Tony Bennett died yesterday in his hometown of New York. Despite being diagnosed with Alzheimer’s disease in 2016, he continued to perform until early 2020.

The message of his official Twitter account simply said: “Tony left us today but he was still singing the other day at his piano and his last song was Because of You, his first #1 hit.

“Tony, because of you we have your songs in our heart forever.”

Anthony Dominick Benedetto, the boy from Queens, had sung with everyone from Aretha Franklin to Lady Gaga across a glittering seven-decade career.

Surrounded and revered by his fellow greats throughout his life, the biggest one of all paid him the ultimate compliment.

Frank Sinatra, also known as the Chairman of the Board, once said: “For my money, Tony Bennett is the best singer in the business. He excites me when I watch him.

“He moves me. He’s the singer who gets across what the composer has in mind, and probably a little more.”

Later in his life, Bennett said: “I was his favourite and he was my favourite and I couldn’t get over it because he was a phenomenal artist, a beautiful singer and a great person.”

Sinatra went one better with an extraordinary homage to his friend at a concert.

Sinatra said: “Tony’s gonna come out now and he’s gonna tear the seats outta this place for you.He’s my man, this cat.

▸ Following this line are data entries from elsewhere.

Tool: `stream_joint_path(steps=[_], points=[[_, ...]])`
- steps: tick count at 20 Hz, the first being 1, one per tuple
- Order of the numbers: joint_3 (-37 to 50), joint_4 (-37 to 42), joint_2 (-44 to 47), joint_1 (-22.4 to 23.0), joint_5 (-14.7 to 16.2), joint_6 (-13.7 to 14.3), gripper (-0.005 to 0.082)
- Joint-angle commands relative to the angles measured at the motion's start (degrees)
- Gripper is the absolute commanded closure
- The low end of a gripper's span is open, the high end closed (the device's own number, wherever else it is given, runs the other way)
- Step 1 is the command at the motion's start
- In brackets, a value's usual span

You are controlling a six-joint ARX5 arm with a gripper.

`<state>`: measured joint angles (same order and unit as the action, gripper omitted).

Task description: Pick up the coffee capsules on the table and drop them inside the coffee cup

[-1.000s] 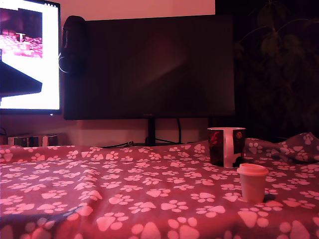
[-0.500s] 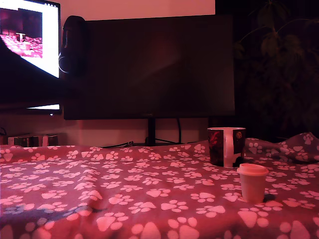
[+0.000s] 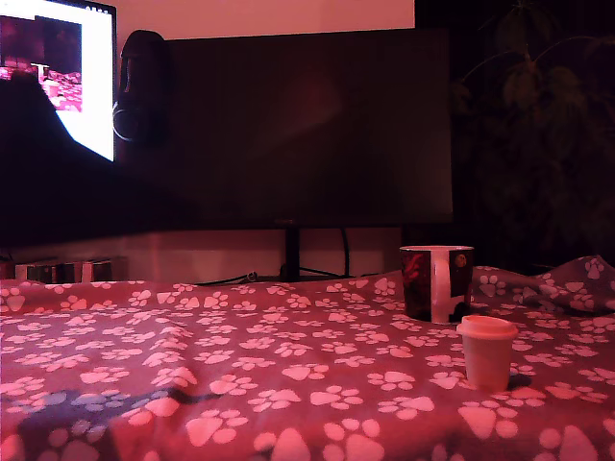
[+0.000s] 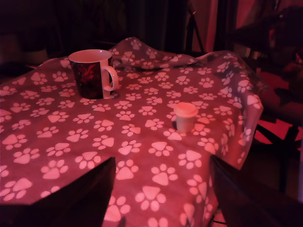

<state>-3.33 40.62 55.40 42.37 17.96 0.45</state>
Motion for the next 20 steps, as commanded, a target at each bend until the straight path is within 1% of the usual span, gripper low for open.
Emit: stream_joint_path(steps=[1,6,8,9,11,13,15,20], points=[[0.2,1.5,2.4,0.3,0.5,1.2,0.0198],[-3.3,1.9,9.7,2.0,1.1,1.7,0.0198],[-4.7,1.9,12.7,2.6,1.1,3.1,0.0198],[-5.4,1.9,14.3,2.7,1.2,3.1,0.0198],[-6.8,1.9,17.3,2.8,2.0,3.4,0.0198],[-8.0,2.9,20.3,2.8,3.1,4.5,0.0198],[-8.6,4.9,22.9,2.8,3.5,4.5,0.0198],[-11.0,6.0,27.2,3.4,4.2,4.6,0.0198]])
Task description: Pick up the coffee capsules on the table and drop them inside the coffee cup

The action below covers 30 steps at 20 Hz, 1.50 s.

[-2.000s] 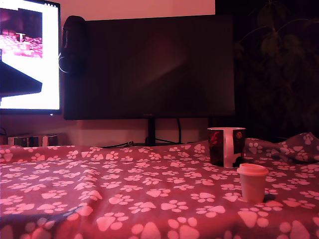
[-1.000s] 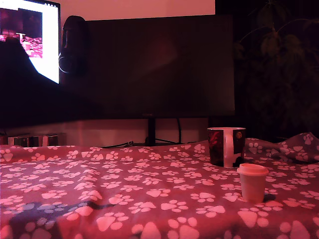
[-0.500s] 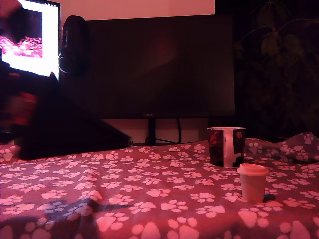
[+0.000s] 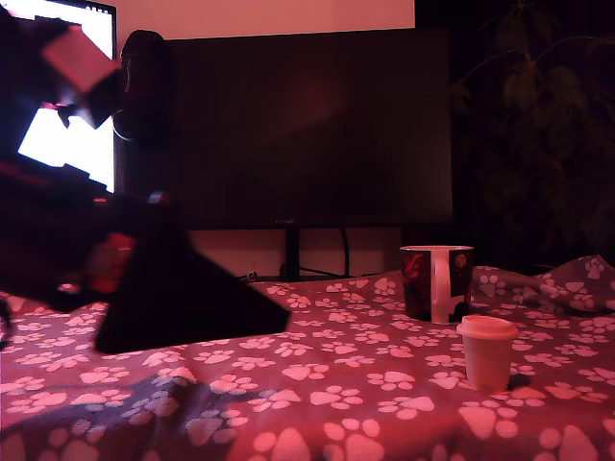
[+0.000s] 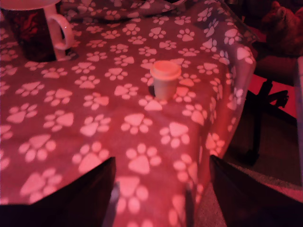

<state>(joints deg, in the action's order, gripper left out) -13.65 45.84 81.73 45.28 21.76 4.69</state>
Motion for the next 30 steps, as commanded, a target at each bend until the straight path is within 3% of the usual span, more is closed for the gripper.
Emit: stream_joint_path(steps=[1,30], points=[[-1.1,1.1,1.6,0.8,0.3,0.4,0.0198],[-20.0,2.6,24.0,5.1,2.6,1.4,0.0201]])
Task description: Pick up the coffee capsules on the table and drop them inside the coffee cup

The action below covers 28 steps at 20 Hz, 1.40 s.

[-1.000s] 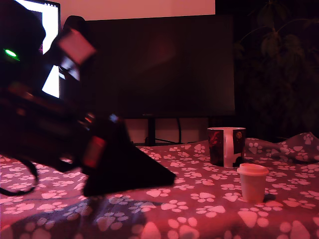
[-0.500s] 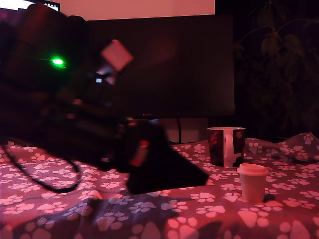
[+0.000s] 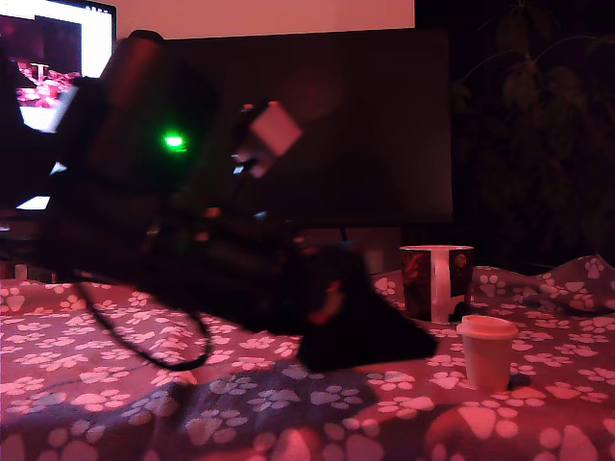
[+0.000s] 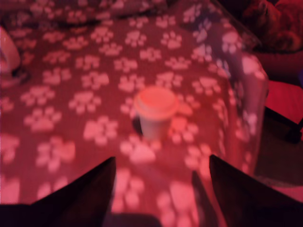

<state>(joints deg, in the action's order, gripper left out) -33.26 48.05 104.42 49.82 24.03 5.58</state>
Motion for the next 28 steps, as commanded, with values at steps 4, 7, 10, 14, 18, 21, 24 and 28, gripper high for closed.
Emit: stream_joint_path(steps=[4,7,10,14,18,21,24,28], points=[[-3.0,0.3,3.9,1.5,0.6,0.5,0.0201],[-5.0,0.2,5.9,2.2,0.6,0.5,0.0201],[-6.9,-0.1,7.6,2.5,0.6,0.5,0.0201],[-8.7,-0.2,8.7,2.5,0.6,0.5,0.0201],[-10.8,-0.3,11.5,2.5,0.9,0.5,0.0201],[-12.0,-0.3,12.7,2.6,1.0,0.5,0.0201],[-13.5,-0.3,14.3,2.6,1.0,0.5,0.0201],[-15.2,-0.7,15.2,2.7,1.0,0.5,0.0201]])
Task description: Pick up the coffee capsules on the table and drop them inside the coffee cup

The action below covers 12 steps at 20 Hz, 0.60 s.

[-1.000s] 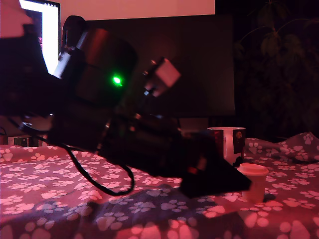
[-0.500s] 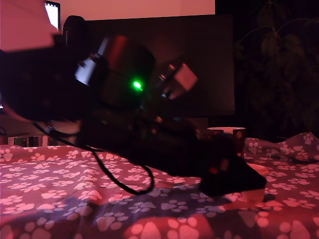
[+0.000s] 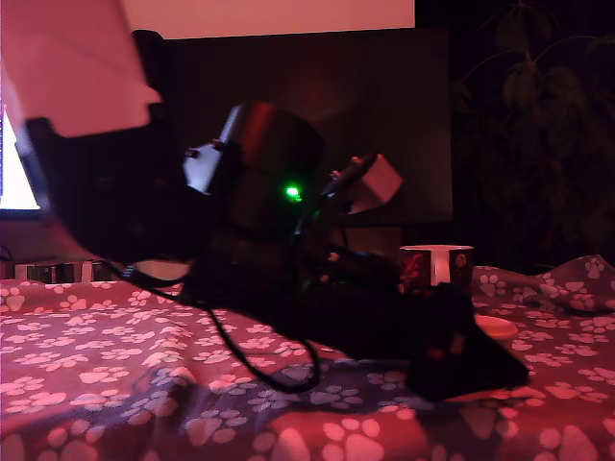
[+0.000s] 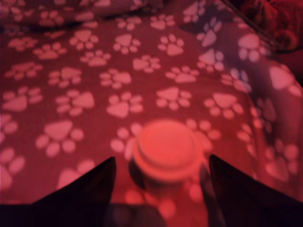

He’s the greatest singer in the world today., this man, Mr Tony Bennett!

“I said it publicly in the paper and I’m gonna say it again, he’s the greatest thing in the world today.”

Bennett, in turn, revealed he had been inspired to a career in show business after he saw Sinatra live on stage when he was just 12 years old, and had learned so much about stagecraft from the icon.

In his early days of stardom, Bennett was encouraged and helped by the older star when he started to perform before larger crowds after humble beginnings as a singing waiter in local Italian restaurants.

Bennett said: “Sinatra taught me, the audience are your friends, they come to see you. And he changed my whole psychology about, there’s no such thing as a bad audience. There’s a bad performance, but there’s not a bad audience.”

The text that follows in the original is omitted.